What do NAbs mean for my MS therapy?

How can NAbs affect your MS therapy? This is an ongoing area of study, and we do not yet have a complete understanding of the effects of NAbs on MS treatment. However, knowledge in this area has come a long way in recent years. Here's what we do know:

NAbs may make your interferon medication less effective. Some people taking interferon medications, such as Avonex® (interferon beta-1a once weekly), Rebif® (interferon beta-1a three times weekly), or Betaseron® (interferon beta-1b), find that NAbs may decrease the effectiveness of their treatment, with effects including:

  • higher relapse rates
  • more active MS as shown on MRI scans
  • higher rates of disease progression

The effects of NAbs sound alarming, but there are a few things to keep in mind:

  • NAbs do not always make your treatment less effective and they are not the only factor that determines whether your treatment will be effective. People with high levels of NAbs that continue over long periods of time are most at risk of decreased treatment effectiveness.
  • NAbs take time to develop, and it can be years before they affect your treatment. NAbs usually appear after 12-18 months of treatment. But one study has found that the NAbs did not start to have a significant effect on treatment effectiveness until about 4 years of treatment.
  • Many people with NAbs find that the NAbs go away on their own over time. NAbs are more likely to go away if you have low NAb levels.

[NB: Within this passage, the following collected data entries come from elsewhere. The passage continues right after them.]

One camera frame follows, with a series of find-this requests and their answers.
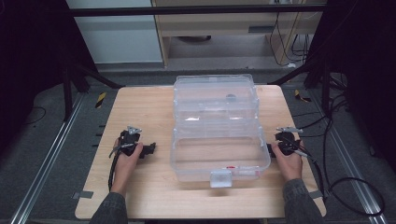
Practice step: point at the person's right hand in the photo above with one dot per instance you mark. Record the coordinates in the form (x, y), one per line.
(289, 166)

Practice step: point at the light wooden desk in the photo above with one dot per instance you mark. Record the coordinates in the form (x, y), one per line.
(224, 26)

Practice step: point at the grey tape strip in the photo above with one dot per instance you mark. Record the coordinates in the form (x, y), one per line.
(316, 194)
(82, 194)

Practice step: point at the black horizontal frame bar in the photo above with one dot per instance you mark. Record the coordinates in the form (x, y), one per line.
(186, 11)

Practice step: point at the aluminium floor rail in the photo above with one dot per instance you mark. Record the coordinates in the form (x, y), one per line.
(46, 161)
(351, 168)

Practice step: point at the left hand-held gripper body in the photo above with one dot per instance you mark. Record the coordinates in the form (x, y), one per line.
(128, 141)

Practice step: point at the white cabinet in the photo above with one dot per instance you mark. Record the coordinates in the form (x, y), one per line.
(115, 34)

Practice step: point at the person's left hand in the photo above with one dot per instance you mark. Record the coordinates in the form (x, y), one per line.
(124, 168)

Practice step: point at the black curtain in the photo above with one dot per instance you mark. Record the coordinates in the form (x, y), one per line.
(367, 71)
(28, 62)

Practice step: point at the yellow black striped tape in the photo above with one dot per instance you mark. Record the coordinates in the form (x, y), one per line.
(300, 96)
(100, 100)

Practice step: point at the clear plastic storage box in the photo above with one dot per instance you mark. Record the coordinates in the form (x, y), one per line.
(218, 146)

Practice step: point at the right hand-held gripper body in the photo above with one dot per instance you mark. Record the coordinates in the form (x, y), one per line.
(286, 141)

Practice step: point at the black stand leg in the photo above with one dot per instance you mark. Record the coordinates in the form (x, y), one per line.
(67, 93)
(325, 90)

It's important to understand that testing positive for NAbs does not mean that you will need to stop or change your MS treatment. In deciding whether to switch treatment, you and your doctor will need to consider your symptoms and MRI test results to see whether the NAbs are affecting your response to the medication. If your medication is still working well for you, there may be no need for a change. If your medication is not working as well as it once did, and you have tested positive for NAbs more than once, switching to a non-interferon medication such as glatiramer may be an option.

If you are concerned about NAbs, talk to your doctor for more information and guidance.

NAbs are an active area of MS research. Ongoing research should help to answer these and other questions. It will also help us gain a better understanding of why and how NAbs affect MS therapy and what can be done about them.